TALLAHASSEE — The Florida 1st District Court of Appeals decided against the plaintiff in a workers-compensation case because he sought to change primary doctors from a family practice physician to an orthopedist.

According to a report by the News Service of Florida, state law allows for a change of doctors in a workers-compensation matter. However, the case of Brenton Davis v. RetailFirst Insurance Company and ServPro of Tampa was different. According to the report, RetailFirst Insurance failed to respond in time to Davis’ request for a change of physician.

In an opinion filed on Jan. 23, the court stated, “In this case of first impression, we are called upon to decide an issue upon which the judges of compensation claims are split: whether an employer/carrier’s failure to respond timely to such a request entitles the employee to a physician in a different specialty from that of the originally authorized physician. We hold that it does not.”

In filing the request for a change, Davis relied on 890 So. 2d 1128, 1129 (Fla. 1st DCA 2004). Section 440.13(2)(f) that said, in part: “Upon the written request of the employee, the carrier shall give the employee the opportunity for one change of physician during the course of treatment for any one accident … The carrier shall authorize an alternative physician who shall not be professionally affiliated with the previous physician within five days after receipt of the request. If the carrier fails to provide a change of physician as requested by the employee, the employee may select the physician and such physician shall be considered authorized if the treatment being provided is compensable and medically necessary.”

ServPro Industries employed Brenton Davis on June 13, 2014. According to a petition for workmans-compensation benefits, Davis sustained an injury when he stepped in a hole and injured his right calf, leg and lower extremity. RetailFirst Insurance, based in Lakeland, insured his employer, ServPro.

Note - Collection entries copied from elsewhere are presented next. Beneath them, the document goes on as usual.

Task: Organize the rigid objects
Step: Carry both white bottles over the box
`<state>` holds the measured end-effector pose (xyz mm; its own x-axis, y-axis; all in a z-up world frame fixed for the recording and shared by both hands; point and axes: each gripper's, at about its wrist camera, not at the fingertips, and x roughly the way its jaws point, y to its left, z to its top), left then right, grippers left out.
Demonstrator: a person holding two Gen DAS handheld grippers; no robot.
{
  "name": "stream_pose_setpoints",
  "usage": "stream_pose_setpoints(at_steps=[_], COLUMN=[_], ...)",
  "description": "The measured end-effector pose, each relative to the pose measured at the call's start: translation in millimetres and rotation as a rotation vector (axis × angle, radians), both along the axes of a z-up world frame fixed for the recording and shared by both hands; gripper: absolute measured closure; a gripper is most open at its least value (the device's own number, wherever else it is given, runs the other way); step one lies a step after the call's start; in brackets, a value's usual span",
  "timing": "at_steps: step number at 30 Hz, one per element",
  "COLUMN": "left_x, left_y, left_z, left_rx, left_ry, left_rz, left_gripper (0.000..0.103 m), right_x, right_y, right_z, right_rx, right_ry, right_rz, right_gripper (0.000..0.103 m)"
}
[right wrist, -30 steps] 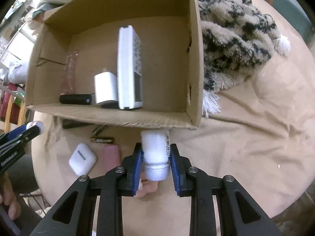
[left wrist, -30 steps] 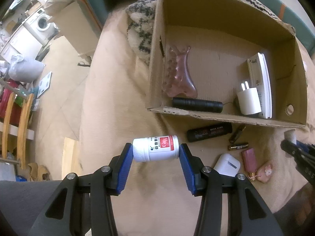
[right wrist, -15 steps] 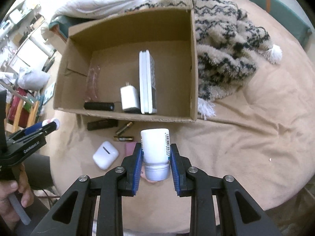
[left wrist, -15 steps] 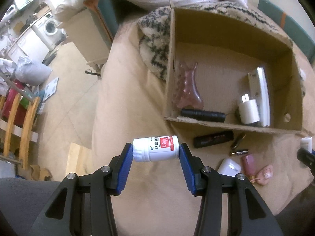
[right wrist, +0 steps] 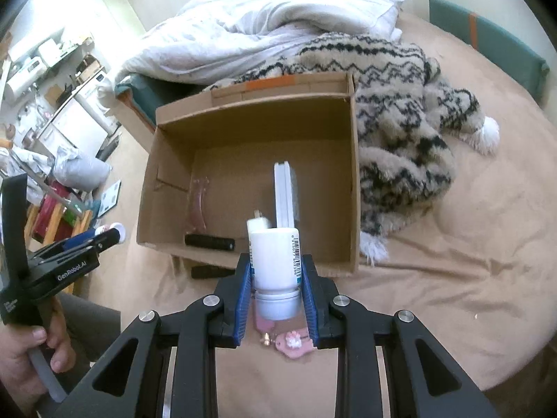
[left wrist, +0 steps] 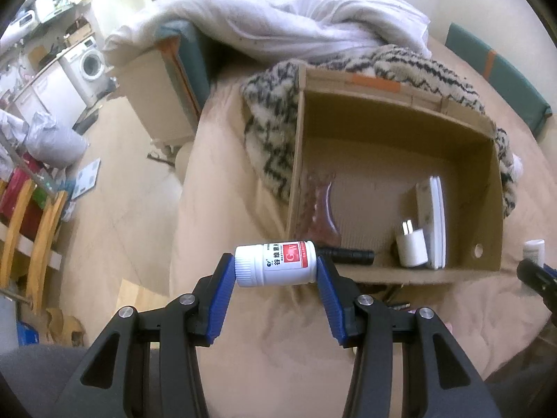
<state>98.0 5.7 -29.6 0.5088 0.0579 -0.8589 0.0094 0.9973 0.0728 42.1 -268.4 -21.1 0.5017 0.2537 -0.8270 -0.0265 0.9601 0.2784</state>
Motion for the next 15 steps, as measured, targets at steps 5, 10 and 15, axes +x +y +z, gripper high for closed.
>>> stream_pose_setpoints(at_steps=[5, 10, 15], left_x=[13.4, 30.7, 45.0], left_y=[-0.8, -9.9, -24.5], left_z=[10.3, 18.7, 24.1], left_rx=[0.002, 0.008, 0.009], left_ry=[-0.017, -0.034, -0.053], left_rz=[-0.005, -0.020, -0.046], left_gripper=[0.059, 0.059, 0.059], right_x=[11.1, 25.2, 45.7], right_y=[-1.9, -3.2, -0.4], right_z=[9.7, 16.1, 20.5], right_rx=[0.007, 0.015, -0.009], right_ry=[-0.028, -0.047, -0.063], right_rz=[0.003, 0.006, 0.020], right_gripper=[0.074, 0.074, 0.074])
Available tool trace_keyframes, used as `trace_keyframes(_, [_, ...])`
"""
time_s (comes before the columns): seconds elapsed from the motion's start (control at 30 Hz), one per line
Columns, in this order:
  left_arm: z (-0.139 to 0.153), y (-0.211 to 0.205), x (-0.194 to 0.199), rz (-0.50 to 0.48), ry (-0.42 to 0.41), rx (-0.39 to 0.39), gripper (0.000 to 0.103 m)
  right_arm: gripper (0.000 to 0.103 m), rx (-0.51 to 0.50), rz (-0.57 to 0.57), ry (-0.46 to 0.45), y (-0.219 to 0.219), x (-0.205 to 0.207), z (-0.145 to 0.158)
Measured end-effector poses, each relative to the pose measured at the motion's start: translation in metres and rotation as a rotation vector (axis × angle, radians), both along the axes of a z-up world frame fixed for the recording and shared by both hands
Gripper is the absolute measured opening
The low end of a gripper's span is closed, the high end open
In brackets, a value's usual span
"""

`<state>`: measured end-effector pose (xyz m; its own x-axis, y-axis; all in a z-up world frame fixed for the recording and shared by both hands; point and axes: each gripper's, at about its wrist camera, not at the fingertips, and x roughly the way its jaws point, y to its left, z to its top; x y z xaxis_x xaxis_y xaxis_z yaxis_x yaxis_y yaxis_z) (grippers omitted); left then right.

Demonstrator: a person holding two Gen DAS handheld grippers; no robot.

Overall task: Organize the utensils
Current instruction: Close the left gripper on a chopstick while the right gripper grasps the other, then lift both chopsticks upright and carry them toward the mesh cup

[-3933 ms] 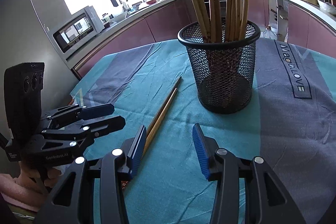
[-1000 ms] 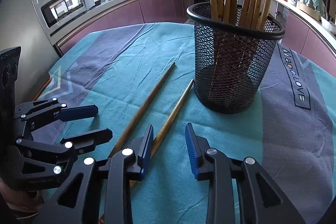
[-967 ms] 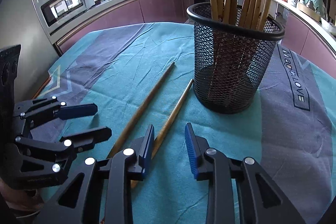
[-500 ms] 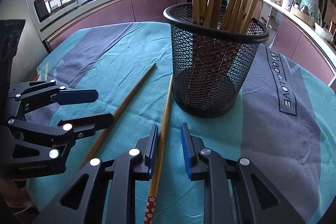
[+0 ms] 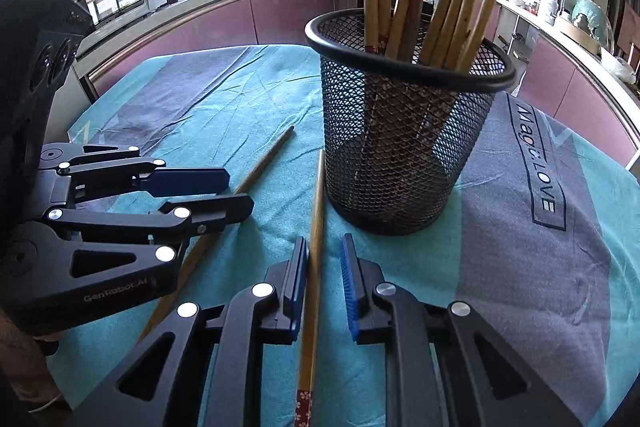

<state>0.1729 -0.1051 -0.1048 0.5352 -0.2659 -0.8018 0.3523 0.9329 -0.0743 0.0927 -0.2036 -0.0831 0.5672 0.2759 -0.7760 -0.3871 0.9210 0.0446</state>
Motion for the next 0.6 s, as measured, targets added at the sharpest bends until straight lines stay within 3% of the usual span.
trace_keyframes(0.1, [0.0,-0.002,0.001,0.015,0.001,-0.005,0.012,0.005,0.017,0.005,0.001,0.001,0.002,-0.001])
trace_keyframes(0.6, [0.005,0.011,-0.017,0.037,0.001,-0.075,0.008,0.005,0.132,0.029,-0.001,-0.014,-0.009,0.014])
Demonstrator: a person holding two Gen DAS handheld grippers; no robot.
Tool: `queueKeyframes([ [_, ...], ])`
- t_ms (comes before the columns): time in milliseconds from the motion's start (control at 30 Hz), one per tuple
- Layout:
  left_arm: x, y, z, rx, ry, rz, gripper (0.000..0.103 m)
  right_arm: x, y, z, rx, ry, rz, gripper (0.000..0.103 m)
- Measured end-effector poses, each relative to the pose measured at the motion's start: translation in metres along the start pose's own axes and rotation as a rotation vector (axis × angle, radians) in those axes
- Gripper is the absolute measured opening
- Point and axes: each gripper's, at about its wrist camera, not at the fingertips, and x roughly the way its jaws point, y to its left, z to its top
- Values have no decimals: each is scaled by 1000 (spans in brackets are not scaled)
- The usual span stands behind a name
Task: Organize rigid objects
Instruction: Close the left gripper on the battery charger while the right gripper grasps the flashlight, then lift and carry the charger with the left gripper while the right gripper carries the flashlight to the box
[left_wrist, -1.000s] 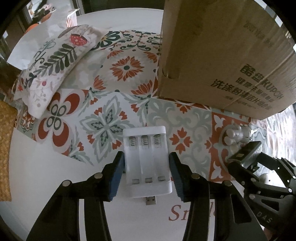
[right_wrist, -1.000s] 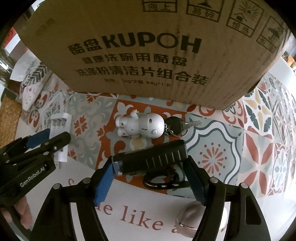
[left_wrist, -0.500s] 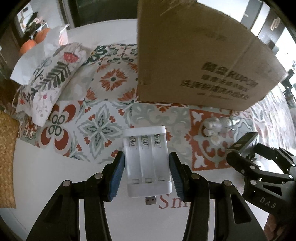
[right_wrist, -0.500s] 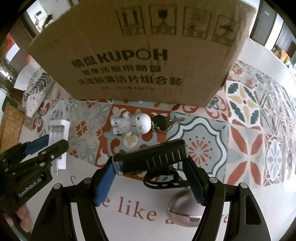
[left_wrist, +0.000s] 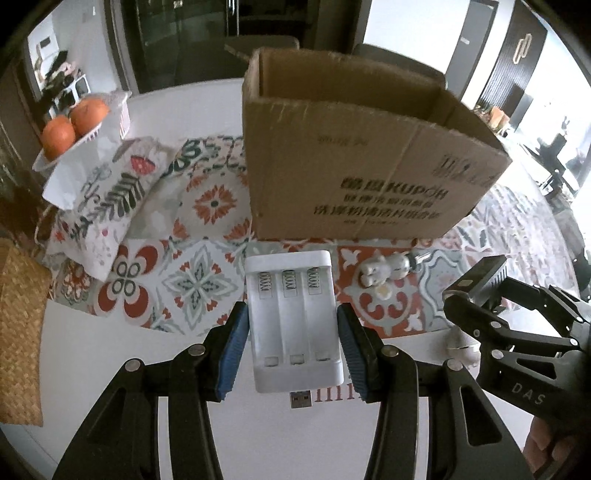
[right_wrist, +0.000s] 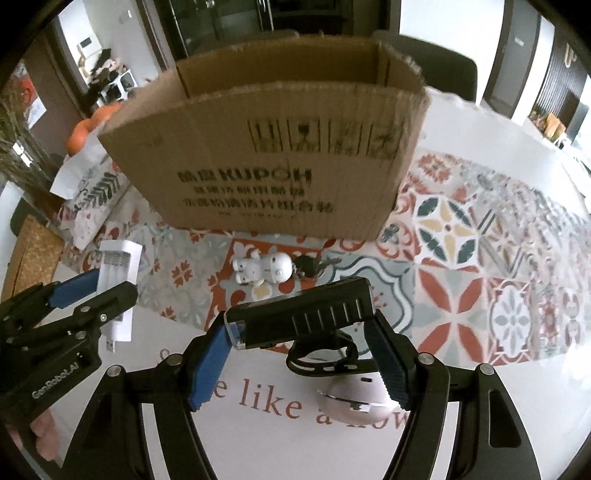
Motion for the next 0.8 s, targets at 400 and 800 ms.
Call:
queueKeyframes([
  [400, -36, -5, 23, 22, -91, -46, 48, -44, 6, 18, 2, -121, 3, 73],
  [800, -72, -9, 52, 54, -182, -62, 48, -84, 10, 42, 10, -236, 14, 73],
])
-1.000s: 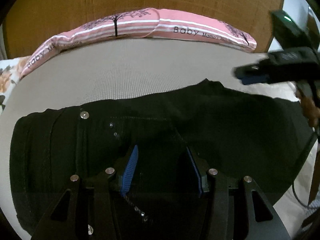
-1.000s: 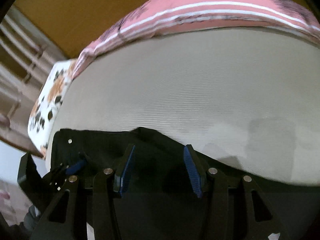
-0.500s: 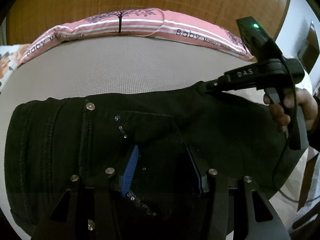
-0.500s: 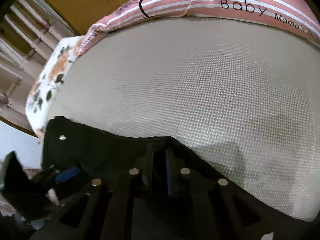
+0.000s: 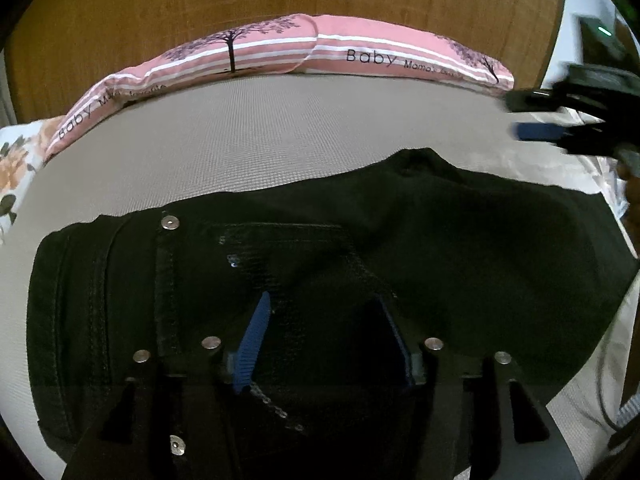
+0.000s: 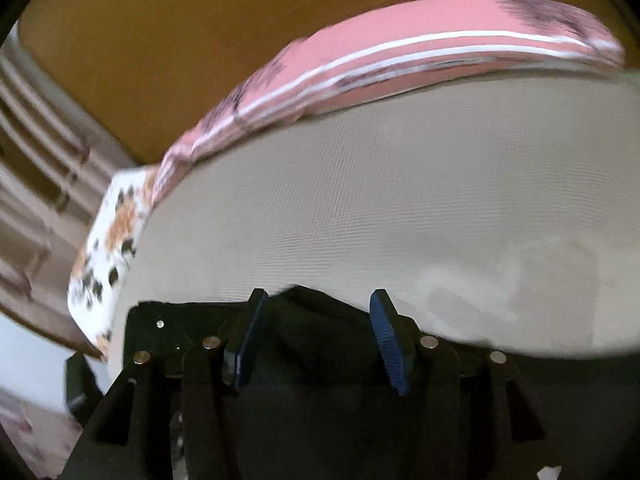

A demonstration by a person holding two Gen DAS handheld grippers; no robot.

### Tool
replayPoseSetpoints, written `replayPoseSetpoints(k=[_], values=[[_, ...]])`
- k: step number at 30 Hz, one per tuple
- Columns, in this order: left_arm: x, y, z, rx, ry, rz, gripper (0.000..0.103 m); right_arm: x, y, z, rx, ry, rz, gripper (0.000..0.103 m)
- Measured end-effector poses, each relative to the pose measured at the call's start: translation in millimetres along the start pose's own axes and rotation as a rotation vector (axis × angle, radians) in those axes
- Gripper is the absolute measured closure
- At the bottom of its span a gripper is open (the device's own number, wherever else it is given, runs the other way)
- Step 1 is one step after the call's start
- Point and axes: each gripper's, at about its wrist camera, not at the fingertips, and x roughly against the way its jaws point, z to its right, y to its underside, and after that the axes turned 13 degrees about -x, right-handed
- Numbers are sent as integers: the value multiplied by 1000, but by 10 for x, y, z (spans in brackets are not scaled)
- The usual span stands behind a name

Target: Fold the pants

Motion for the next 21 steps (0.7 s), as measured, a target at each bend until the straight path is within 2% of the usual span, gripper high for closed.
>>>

Joseph W. Little, a professor emeritus of law at the University of Florida College of Law who has taught worker’s compensation law many times, told the Florida Record that the issue here is clear.

“Plainly, the man wanted to change doctors,” he said.

Florida’s worker’s compensation laws are not unusual, Little said.

“All worker’s compensation laws are similar,” he said. “All have their roots in the British Compensation Act of 1906. In the passage of time, there are many local wrinkles in compensation laws.”

“What the court is doing is trying to interpret the statute,” Little said. “I think the interpretation is understandable. I disagree with it. I think the court could easily have said that the statute doesn’t specifically address this particular issue. The statute is clear that it’s the obligation of the employer to provide the doctor to treat the injury of the employee.”

Little said would have ruled differently if he had been the judge and would have held in favor of the worker's entitlement to choose the doctor. However, he said he does not feel the case will go to the Florida Supreme Court.

“The jurisdiction of the Florida Supreme Court is a limited jurisdiction,” he said. “In a case like this, there would have to be conflict between this decision and the decision of a different district court, which is unlikely to occur since most of the worker’s compensation are in the 1st District Court of Appeals. So there’s no invalidity of the statute or unconstitutionality involved. So I think it’s highly unlikely."